After more than one decade of researches on association rule mining, efficient and scalable techniques for the discovery of relevant association rules from large high-dimensional datasets are now available. Most initial studies have focused on the development of theoretical frameworks and efficient algorithms and data structures for association rule mining. However, many applications of association rules to data from different domains have shown that techniques for filtering irrelevant and useless association rules are required to simplify their interpretation by the end-user. Solutions proposed to address this problem can be classified in four main trends: constraint-based mining, interestingness measures, association rule structure analysis, and condensed representations. This chapter focuses on condensed representations that are characterized in the frequent closed itemset framework to expose their advantages and drawbacks.
Association Rule Mining
In order to improve the extraction efficiency, most algorithms for mining association rules operate on binary data represented in a transactional or binary format.

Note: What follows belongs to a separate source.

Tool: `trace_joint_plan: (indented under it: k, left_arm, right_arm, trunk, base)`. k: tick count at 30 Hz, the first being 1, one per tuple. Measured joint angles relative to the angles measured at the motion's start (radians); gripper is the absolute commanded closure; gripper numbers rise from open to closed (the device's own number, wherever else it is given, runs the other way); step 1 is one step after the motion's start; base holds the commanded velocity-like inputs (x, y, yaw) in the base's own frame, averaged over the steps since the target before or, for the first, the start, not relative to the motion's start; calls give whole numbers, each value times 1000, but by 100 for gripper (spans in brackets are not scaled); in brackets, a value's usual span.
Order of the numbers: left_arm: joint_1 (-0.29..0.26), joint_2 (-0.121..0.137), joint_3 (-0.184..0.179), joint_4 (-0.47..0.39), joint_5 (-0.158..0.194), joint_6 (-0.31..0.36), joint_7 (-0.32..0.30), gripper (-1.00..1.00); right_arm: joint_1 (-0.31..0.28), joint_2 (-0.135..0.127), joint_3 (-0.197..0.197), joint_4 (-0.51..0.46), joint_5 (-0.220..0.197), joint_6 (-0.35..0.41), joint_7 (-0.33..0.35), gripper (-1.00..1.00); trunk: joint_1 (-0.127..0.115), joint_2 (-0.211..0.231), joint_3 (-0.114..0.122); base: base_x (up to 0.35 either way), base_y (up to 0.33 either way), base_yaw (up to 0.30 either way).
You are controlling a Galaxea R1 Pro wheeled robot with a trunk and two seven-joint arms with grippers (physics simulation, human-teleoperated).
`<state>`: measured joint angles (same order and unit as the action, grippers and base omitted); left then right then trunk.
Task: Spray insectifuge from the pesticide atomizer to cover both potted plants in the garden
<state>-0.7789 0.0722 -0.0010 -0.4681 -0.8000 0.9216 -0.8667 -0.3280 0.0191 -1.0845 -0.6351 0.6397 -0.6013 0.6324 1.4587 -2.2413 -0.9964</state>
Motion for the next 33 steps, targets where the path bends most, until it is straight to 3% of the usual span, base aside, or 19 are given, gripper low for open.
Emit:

This also enables the treatment of mixed data types, resulting from the integration of multiple data sources for example, with the same algorithm. The transactional and binary representations of the example dataset D, used as a support in the rest of the chapter, are shown in Table 1. In the transactional or enumeration format represented in Table 1(a) each object, called transaction or data line, contains a list of items. In the binary format represented in Table 1(b) each object2 is a bit vector and each bit indicates if the object contains the corresponding item or not.